Five ways to avoid and control flaky tests
2015/07/21 (474 words)

Having a reliable test suite should always be the goal in software development. After all if you can’t trust the tests then why bother running them at all? This is especially important in a shared coding environment and when running through Continuous Integration (CI).

1 - Test in Isolation

It may seem obvious but writing focused tests which do a single thing is one of the most effective ways to avoid them being flaky. Tests which do multiple things increases the chance for failure and can make the tests non deterministic. Always remember to test features and issues in isolation.

2 - Write Helpful Error’s

When a test does fail having an error such as “Error 23: Something went wrong ¯_(ツ)_/¯” is incredibly frustrating. Firstly you need to run the test again with either a debugger or some code modifications to spot the bug which slows down development its also unprofessional. Write meaningful error messages. For example “Error: The value “a” was unexpected for this input” is a far better error. Another thing to remember is avoid swallowing the exception in languages which support exception handling.

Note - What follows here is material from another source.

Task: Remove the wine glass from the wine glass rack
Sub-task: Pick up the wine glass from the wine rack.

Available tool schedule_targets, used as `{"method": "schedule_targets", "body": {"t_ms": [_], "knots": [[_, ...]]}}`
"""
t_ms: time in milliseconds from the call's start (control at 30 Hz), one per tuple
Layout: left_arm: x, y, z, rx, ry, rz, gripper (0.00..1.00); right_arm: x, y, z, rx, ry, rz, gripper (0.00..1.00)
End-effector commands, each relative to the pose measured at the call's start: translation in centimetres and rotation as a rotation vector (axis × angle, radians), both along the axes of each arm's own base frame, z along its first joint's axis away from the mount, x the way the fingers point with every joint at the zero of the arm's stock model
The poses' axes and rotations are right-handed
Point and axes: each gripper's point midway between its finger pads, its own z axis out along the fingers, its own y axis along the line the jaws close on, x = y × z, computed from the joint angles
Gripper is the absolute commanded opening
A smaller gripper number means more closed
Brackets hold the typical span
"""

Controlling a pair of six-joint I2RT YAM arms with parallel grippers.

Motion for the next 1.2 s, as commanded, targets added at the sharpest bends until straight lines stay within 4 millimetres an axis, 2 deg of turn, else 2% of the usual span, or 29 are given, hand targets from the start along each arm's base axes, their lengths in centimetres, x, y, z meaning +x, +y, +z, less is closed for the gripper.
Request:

3 - Control the Environment

Regularly run tests should run in a controlled environment which will be the same for the current test and future tests. This usually means a clean deploy, restoring databases and generally ensuring that however the application was setup originally is done again. This ensures the tests always start with the same conditions. This also ensures you have a good CI process and are able to recreate environments from scratch when required which is good development process.

4 - Fix it, delete it or mark it

A test that fails is proving its value, unless its flaky. Tests that fail randomly slow down your development process. In time they will be ignored and neglected. The moment a test is identified as failing it should be fixed. If it will take time then mark it as being flaky, remove it from the CI pipeline and investigate as part of paying down technical debt. If after time it still isn’t resolved it should be investigated to see if it is providing any actual value. Odds are if it hasn’t been fixed for a month it may be a test you can live without.

5 - Be forgiving but verify

For any integration test you need to have your tests be forgiving in how the application responds. After all submitting an image into a text field may result in an error which is probably acceptable. Other things to keep in mind are that there will be timeouts you will need to deal with. Be sure to have a reasonable length of time to wait for a response and only once this has expired to fail. Be wary of any test that waits forever for something to happen.